Overall, in Le Famadihana et la Résurrection des Morts, Rabemanantsoa can be acclaimed for using an inquisitive yet accessible language that democratizes research in theology, a rather opaque discipline for the lay reader. Furthermore, the author deserves praise for reframing established ideas about death rituals in Catholicism and Malagasy worldview through sharp, though unassumed, postcolonial lenses as he intends to provide a local voice and a native perspective to the academic discourse on death rituals in Madagascar. Part I is a particularly brilliant piece of research and offers one of the most exhaustive descriptions and native interpretations of the famadihana; an introspection that is reminiscent of the 1969 doctoral thesis (Université de Paris-Sorbonne) of incumbent President of the Akademia Malagasy François Rajaoson, Contribution à l’Étude du Famadihana sur les Hauts Plateaux de Madagascar, which should have been quoted in the book. However, the author makes up for overlooking Rajaoson’s work by making Malagasy scholars the bulk of his sources and citations. Furthermore, Part II and III offers dense literary reviews of the Catholic theology of death and resurrection, and the biblical rituals and theories around them. But even though the author aims at providing an objective report, sometimes the lines between the theological scholar and the clergyman are blurred, especially in Part II which, although backed with numerous scholarly references, reads sometimes like notes from Sunday mass. Nevertheless, it is important also to observe that, unlike Part II for example, the author maintains largely neutral and objective tones in Part I and Part III; and when there are hints of authorial subjectivity, it is to chastise those detractors of the famadihana who he sees as culturally alienated or close-minded.

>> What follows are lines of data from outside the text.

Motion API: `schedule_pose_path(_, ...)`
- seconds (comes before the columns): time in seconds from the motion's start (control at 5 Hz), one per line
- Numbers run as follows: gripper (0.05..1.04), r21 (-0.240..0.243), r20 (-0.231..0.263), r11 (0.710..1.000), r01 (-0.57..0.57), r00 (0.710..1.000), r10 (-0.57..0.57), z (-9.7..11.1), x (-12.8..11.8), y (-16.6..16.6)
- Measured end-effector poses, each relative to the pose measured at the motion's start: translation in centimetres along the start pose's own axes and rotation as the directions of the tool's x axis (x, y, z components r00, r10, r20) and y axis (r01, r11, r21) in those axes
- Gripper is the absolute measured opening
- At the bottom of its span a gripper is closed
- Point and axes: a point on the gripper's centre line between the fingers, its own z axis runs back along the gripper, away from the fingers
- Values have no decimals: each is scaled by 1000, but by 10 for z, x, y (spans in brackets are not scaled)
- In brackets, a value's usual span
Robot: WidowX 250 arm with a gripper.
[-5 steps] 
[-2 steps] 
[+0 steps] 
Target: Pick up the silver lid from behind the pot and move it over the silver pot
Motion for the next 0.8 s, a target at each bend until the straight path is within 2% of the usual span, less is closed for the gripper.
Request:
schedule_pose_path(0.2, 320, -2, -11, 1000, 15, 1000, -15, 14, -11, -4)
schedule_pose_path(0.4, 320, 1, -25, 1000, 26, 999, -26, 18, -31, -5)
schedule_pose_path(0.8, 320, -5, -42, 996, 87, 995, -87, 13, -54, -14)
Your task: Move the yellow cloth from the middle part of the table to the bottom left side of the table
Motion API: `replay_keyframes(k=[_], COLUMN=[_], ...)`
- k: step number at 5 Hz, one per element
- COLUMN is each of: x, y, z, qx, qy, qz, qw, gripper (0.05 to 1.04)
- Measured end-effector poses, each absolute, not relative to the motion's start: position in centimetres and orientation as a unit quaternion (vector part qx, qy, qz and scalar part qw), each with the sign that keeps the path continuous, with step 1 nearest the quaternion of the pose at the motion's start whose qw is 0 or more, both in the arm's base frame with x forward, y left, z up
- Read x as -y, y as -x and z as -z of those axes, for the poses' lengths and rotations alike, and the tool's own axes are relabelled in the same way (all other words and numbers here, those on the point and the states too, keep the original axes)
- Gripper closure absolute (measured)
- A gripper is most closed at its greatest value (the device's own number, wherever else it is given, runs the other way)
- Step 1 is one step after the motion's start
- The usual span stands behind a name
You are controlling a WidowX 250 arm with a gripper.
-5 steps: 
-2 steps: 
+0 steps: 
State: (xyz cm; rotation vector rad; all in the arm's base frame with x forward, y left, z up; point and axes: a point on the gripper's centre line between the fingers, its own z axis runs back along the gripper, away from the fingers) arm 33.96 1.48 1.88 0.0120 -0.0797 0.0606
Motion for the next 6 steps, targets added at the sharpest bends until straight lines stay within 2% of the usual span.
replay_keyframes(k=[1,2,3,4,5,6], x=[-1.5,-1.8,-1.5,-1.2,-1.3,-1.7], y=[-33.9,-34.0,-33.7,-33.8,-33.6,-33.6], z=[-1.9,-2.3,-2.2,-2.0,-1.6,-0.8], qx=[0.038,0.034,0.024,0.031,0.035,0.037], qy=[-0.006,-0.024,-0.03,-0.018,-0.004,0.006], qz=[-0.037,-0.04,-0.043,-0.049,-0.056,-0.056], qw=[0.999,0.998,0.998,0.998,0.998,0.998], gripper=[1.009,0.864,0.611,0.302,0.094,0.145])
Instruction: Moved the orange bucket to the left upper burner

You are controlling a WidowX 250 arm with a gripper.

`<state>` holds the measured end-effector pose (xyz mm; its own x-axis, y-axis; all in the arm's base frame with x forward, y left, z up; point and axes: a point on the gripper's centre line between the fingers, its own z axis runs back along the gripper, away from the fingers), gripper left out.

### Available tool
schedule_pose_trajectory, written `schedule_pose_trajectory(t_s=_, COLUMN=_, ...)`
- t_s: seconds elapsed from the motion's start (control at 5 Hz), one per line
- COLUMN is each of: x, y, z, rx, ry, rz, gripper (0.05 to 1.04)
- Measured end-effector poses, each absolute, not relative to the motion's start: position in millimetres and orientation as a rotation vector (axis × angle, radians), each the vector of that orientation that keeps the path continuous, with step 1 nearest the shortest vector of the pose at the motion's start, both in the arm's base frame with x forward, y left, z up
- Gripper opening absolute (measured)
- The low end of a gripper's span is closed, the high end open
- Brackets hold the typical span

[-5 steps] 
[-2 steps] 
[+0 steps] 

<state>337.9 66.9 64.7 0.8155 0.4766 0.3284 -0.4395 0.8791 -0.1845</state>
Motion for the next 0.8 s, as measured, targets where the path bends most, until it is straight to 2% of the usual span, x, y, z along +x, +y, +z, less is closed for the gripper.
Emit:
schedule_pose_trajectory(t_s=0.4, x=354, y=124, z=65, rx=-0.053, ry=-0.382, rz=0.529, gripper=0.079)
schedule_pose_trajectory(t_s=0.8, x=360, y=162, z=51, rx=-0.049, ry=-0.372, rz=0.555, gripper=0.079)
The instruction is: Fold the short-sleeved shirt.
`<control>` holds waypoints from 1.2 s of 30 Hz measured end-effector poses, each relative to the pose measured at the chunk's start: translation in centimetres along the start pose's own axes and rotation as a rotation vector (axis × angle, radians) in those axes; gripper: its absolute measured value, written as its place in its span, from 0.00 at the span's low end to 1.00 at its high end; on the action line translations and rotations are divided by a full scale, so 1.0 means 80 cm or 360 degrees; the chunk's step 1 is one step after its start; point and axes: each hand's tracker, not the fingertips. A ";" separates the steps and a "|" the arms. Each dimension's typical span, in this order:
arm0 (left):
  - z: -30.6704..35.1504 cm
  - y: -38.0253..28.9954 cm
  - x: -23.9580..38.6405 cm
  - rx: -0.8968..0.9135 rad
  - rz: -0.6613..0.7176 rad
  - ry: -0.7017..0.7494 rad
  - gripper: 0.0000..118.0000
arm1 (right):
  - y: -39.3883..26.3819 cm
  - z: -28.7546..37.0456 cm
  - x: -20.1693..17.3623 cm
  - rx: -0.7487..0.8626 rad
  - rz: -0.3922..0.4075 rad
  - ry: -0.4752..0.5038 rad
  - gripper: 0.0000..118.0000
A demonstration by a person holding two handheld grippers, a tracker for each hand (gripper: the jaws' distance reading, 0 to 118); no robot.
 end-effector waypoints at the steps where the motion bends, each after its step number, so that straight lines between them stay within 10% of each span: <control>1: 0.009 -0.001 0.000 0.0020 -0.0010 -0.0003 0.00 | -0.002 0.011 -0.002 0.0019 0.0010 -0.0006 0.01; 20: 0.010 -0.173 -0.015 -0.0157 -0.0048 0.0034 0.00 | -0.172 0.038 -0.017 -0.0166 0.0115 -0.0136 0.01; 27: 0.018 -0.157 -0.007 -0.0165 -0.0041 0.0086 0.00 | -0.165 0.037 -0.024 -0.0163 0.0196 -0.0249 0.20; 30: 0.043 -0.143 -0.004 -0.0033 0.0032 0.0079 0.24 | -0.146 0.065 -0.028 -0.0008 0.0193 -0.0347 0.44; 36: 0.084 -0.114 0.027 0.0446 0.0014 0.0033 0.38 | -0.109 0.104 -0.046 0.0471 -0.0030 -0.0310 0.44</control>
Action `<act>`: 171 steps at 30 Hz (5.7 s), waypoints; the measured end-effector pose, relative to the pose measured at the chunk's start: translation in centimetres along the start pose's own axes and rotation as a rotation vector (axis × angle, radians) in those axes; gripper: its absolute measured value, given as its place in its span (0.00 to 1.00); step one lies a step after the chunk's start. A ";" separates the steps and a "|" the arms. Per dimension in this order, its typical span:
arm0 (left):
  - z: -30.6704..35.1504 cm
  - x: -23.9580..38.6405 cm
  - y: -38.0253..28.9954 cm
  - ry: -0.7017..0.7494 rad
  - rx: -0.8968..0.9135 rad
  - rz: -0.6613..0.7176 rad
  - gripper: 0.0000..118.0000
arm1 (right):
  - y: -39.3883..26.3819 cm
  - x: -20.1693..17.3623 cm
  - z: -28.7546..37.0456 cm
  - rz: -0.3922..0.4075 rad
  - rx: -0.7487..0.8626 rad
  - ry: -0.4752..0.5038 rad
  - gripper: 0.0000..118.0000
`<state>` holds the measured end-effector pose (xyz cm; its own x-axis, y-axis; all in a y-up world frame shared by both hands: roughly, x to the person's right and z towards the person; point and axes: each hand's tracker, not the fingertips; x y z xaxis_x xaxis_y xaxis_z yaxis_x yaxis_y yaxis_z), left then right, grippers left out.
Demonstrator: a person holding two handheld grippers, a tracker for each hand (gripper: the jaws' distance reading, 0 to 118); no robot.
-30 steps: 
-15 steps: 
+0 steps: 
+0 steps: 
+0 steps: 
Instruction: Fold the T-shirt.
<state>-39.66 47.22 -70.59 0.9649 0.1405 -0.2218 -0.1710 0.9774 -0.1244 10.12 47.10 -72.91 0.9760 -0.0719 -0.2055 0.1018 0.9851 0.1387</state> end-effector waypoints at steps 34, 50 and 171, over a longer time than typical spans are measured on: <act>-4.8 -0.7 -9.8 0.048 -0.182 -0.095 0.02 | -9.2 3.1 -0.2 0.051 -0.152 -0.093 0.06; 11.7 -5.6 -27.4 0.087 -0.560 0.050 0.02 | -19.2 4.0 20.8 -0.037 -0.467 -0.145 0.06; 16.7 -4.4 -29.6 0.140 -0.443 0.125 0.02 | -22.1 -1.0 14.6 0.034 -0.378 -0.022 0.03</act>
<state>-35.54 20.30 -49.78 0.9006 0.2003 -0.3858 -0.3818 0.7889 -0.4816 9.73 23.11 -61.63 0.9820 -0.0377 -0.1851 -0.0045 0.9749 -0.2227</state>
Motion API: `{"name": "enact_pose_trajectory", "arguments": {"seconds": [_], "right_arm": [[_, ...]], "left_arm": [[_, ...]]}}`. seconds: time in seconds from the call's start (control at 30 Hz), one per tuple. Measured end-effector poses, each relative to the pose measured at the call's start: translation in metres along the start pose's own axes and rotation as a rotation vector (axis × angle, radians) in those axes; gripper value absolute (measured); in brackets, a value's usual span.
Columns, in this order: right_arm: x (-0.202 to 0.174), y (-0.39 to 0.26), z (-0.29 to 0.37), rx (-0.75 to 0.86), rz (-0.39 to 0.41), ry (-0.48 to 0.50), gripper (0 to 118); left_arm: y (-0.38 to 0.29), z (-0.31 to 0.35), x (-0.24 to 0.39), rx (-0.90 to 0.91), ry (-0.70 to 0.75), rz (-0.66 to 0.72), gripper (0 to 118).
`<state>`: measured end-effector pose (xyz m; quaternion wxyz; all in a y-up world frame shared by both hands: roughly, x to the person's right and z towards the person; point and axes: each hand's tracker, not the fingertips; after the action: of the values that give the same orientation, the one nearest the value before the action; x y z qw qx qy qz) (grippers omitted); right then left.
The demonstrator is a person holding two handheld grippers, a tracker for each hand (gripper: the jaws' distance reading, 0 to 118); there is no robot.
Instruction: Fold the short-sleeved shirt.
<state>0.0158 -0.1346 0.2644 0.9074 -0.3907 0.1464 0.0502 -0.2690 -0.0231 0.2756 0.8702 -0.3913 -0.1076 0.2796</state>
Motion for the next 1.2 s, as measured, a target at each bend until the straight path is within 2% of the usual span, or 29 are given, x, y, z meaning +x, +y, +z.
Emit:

Written in scholarly, yet accessible, French, this book would be a very informative read for general audiences interested in Malagasy culture and worldview. The author offers authentic native interpretations and exhaustive description of the rituals of the famadihana and the ethos behind them. He also often circles back to describe key concepts to facilitate the reader’s comprehension. Most specialists would appreciate Rabemanantsoa’s innovative efforts and his convincing analysis of points of convergence between Catholic and traditional Malagasy religious rituals and worldviews. This book would be most valuable for researchers who work on death rituals, especially in the Indian Ocean, and could become an incontournable read for anyone interested in an authentic introspection inside traditional Malagasy religions.